Зато достаточно осведомлена об этих толках и разговорах была Екатерина II. Они становились ей известными благодаря тому, что попадали в поле зрения администрации, сурово каравшей «разглашателей», над ними учреждалось следствие, документация которого скапливалась в Тайной экспедиции и, как правило, доводилась до сведения императрицы. Она пристально следила за ходом таких дел, направляла их, просматривала протоколы допросов и т. д.
Теперь можно лучше понять глубинные мотивы настороженности Екатерины II к Павлу-наследнику. Если пугачевский взрыв начала 1770-х гг. был, бесспорно, самым грозным, но ушедшим в прошлое эпизодом, то вспыхивавшие время от времени в течение нескольких десятилетий стихийные порывы «низов» к возведению Павла на престол, непрекращающееся, употребляя выражение Е. С. Шумигорского, «народное противопоставление интересов великого князя интересам императрицы» придавали этой коллизии привкус особой социальной остроты. Смыкание, взаимовлияние массовых «пропавловских» устремлений и попыток придворной оппозиции оспорить в пользу наследника ее право на трон держали Екатерину II (как бы она это внешне ни скрывала и каким бы блестящим ни выглядело ее царствование) в состоянии глубоко затаенного страха, не позволяя ей выпускать сына из поля своего бдительного внимания.
Особую подозрительность Екатерины в последние годы жизни вызывала в этом смысле связь Павла с масонами.
В первые пятнадцать — двадцать лет своего царствования она относилась к масонским ложам, возникшим в России еще в 30-40-х годах XVIII в., если не благожелательно, то достаточно терпимо. Правда, Екатерина с ее «вольтерьянством» и ясным практическим умом не могла всерьез воспринимать туманный мистицизм, средневековую обрядность и всякого рода таинства «вольных каменщиков». По словам Н. М. Карамзина, императрица «сперва только шутила над заблуждением умов и писала комедии, чтобы осмеивать оное».
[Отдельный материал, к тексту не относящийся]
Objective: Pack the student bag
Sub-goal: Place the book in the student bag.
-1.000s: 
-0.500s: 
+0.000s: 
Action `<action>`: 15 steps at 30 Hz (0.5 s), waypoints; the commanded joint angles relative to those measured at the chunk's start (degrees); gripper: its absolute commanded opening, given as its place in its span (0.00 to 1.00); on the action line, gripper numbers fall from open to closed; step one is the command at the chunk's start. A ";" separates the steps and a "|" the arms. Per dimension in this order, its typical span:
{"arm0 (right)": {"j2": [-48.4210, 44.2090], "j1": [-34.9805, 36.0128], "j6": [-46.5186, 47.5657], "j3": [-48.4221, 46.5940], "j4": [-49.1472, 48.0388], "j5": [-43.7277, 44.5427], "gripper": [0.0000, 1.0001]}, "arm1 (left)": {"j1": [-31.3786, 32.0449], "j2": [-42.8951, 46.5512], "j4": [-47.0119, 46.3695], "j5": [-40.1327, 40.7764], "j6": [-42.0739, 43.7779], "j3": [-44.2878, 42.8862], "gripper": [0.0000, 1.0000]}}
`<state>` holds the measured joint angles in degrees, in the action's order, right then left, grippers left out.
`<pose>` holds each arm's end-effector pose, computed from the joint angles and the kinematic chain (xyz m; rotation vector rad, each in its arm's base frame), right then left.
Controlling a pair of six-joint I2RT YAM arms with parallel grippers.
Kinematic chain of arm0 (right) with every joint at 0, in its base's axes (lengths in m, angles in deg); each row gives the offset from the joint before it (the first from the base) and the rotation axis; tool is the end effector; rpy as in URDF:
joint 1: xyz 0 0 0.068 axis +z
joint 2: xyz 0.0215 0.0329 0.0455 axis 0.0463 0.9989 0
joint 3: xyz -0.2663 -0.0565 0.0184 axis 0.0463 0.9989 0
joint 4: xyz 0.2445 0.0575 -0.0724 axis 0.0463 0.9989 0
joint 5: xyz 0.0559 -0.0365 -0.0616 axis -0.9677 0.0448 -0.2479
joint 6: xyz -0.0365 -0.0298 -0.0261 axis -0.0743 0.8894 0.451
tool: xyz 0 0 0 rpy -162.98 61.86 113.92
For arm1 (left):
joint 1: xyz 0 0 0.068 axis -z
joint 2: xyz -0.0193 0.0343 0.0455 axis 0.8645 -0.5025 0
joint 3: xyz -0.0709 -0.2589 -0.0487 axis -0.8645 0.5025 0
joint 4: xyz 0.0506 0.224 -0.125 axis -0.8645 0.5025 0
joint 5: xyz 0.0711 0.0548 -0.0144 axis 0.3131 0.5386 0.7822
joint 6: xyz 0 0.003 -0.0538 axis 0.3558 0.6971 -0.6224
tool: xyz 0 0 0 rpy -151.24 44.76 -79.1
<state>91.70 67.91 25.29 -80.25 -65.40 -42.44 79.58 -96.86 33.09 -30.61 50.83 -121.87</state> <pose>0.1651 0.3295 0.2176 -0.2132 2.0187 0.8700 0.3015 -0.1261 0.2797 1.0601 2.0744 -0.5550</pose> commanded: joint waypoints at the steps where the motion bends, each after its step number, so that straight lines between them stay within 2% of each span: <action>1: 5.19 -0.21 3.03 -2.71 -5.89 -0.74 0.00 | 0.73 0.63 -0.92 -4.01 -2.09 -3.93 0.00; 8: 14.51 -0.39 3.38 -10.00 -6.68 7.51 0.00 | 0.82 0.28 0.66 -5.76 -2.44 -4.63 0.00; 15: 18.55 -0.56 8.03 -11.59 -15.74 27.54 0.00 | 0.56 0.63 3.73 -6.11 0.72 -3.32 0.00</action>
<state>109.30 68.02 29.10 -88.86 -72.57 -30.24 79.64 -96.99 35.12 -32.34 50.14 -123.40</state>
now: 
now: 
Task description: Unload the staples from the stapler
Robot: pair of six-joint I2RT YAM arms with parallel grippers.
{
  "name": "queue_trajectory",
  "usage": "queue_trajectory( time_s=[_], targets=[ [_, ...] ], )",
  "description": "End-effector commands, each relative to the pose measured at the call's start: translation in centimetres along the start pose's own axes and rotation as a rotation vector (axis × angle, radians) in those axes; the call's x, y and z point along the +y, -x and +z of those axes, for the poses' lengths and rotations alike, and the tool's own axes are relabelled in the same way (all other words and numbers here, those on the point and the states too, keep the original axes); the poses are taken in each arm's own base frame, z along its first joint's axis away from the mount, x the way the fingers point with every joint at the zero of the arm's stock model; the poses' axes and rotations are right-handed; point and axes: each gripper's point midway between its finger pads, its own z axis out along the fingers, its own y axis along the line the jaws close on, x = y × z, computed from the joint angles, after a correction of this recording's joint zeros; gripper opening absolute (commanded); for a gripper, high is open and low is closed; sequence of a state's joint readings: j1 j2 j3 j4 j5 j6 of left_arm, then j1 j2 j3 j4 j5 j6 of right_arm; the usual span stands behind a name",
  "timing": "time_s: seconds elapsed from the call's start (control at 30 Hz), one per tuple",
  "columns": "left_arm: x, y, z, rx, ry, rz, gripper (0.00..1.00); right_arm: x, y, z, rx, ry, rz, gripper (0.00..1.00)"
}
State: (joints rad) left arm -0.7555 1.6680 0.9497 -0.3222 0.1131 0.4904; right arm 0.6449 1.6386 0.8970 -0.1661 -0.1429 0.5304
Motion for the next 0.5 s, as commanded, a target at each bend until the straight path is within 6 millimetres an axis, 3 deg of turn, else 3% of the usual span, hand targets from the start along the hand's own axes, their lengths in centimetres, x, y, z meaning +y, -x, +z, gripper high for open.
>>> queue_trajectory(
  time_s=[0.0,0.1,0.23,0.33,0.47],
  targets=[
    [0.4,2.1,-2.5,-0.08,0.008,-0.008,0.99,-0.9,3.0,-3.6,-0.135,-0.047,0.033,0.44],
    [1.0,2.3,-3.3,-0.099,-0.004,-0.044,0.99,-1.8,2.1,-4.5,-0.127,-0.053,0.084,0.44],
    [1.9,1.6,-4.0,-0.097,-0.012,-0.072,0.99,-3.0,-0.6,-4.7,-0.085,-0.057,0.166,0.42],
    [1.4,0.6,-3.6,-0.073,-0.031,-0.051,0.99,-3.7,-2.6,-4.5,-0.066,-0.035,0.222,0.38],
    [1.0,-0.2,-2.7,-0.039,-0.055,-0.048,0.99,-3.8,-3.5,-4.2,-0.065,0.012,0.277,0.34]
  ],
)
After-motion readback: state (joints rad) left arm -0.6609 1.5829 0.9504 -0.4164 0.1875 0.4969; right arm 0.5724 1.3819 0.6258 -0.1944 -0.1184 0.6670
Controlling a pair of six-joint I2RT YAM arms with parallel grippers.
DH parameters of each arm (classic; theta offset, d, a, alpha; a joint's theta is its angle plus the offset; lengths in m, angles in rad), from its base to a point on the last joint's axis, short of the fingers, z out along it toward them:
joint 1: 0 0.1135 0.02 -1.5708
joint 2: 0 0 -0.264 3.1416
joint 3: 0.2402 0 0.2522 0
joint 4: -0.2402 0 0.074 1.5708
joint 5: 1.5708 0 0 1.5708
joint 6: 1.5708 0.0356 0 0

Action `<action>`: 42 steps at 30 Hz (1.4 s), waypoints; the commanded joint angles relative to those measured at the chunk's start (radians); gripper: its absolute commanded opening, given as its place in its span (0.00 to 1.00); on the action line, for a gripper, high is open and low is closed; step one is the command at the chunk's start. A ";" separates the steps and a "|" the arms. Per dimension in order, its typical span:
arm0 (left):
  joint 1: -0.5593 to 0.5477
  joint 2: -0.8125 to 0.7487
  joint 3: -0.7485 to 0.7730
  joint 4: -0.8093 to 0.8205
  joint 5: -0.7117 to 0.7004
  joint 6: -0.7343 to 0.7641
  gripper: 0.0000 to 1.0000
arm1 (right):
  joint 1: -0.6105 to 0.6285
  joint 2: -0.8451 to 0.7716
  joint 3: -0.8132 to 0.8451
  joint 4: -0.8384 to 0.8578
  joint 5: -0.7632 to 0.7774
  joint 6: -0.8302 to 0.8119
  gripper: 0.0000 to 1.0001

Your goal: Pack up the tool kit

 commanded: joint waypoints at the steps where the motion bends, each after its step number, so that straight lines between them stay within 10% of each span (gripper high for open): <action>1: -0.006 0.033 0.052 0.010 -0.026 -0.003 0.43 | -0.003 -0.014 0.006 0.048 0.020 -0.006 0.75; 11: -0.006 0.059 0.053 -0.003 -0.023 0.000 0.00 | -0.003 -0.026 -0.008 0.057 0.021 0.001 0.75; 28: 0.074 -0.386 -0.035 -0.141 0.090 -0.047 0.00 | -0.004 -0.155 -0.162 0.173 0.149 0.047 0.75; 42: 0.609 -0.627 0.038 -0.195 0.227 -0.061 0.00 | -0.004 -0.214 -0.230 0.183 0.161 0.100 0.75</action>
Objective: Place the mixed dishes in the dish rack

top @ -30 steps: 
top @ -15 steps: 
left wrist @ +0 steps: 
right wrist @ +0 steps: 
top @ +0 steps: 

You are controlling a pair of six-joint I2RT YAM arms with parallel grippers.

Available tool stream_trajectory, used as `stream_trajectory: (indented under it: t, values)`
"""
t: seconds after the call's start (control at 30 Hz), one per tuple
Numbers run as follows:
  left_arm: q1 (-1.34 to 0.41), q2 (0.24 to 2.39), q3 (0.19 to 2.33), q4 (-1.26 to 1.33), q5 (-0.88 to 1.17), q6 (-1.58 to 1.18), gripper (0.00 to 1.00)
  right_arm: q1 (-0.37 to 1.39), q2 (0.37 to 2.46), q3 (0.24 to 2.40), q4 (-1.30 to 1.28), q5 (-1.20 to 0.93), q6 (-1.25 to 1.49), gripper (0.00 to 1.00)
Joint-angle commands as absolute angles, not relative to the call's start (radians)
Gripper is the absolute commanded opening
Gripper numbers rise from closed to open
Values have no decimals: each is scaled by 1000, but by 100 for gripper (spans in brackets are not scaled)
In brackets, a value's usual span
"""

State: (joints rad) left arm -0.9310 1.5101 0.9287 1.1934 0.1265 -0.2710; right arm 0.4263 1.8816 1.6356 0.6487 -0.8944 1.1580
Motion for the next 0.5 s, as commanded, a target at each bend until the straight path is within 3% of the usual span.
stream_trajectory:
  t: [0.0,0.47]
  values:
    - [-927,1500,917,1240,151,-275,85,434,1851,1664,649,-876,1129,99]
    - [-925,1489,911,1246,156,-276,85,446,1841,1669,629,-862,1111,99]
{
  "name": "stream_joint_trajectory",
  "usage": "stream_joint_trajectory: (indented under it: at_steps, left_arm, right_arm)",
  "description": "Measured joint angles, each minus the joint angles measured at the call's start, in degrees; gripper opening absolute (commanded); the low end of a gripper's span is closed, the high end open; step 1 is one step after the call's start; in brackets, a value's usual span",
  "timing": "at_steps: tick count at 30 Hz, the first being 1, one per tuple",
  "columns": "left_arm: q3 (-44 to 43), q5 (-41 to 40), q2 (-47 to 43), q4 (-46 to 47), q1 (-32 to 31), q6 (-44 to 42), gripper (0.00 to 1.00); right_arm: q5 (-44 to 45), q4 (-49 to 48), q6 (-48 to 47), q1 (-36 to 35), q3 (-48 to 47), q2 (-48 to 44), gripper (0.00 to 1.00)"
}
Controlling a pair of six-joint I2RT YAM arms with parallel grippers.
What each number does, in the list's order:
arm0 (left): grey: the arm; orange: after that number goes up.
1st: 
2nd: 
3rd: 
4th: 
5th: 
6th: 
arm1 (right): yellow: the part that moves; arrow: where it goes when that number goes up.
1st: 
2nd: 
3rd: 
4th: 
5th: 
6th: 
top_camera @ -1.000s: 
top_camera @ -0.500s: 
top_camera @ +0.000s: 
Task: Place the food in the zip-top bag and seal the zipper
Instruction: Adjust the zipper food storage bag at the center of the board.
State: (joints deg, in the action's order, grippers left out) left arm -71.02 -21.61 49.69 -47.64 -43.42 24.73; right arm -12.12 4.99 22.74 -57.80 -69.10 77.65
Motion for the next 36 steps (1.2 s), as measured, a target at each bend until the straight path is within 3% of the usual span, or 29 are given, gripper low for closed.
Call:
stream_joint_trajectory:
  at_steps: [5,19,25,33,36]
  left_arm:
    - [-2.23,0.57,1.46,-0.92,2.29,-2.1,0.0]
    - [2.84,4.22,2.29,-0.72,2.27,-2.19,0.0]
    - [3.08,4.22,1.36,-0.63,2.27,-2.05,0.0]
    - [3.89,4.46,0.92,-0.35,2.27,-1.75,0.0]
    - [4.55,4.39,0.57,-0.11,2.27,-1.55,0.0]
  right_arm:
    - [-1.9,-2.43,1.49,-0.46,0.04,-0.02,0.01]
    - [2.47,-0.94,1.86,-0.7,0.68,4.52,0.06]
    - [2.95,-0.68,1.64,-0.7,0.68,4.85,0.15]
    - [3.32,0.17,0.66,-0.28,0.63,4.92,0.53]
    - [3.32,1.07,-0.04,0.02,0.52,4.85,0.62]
Однако под этим благодушно-презрительным покровом масонство получило на русской почве значительное распространение, прежде всего в столицах, но отчасти и в провинции. К концу 1770-х годов масонскими ложами различных систем были охвачены широкие слои дворянства. По наблюдению известного историка, знатока русского масонства Г. В. Вернадского, к этому времени «оставалось, вероятно, не много дворянских фамилий, у которых не было бы в масонской ложе близких родственников». Масонское братство включало в себя немало выходцев из родовитой и титулованной аристократии, близких ко двору сановников, крупных чиновников, военных, дипломатов, ученых, артистов, литераторов и т. д., но уже тогда в масонской среде были заметны и фигуры разночинцев, купцов и даже священников. При всей идейной, структурной и социокультурной разнородности масонские ложи этой эпохи сходились на неприятии, с одной стороны, рационализма и атеизма французской материалистической философии, а с другой — ортодоксального православия с его зависимой от государства церковной организацией. Масонство было в этом отношении выражением внецерковной религиозности, являясь не богоцентричным, а человекоцентричным вероучением. Его адепты стремились к преодолению сословно-кастовых и национальных перегородок между людьми, к созиданию свободного от пороков общественного устройства человека посредством нравственного совершенствования, самоочищения, самопознания и широчайшего просвещения на пути обретения идеалов истинного христианства. По меткому определению П. Н. Милюкова, масонство второй половины XVIII в. — это «толстовство своего времени».
Неудивительно, что масонские ложи стали прибежищем для лучшей части тогдашней интеллигенции, для всех духовностраждущих, критически настроенных к официальной идеологии и злоупотреблениям политики Екатерины II и ее администрации, к аморализму ее бытового и государственного поведения.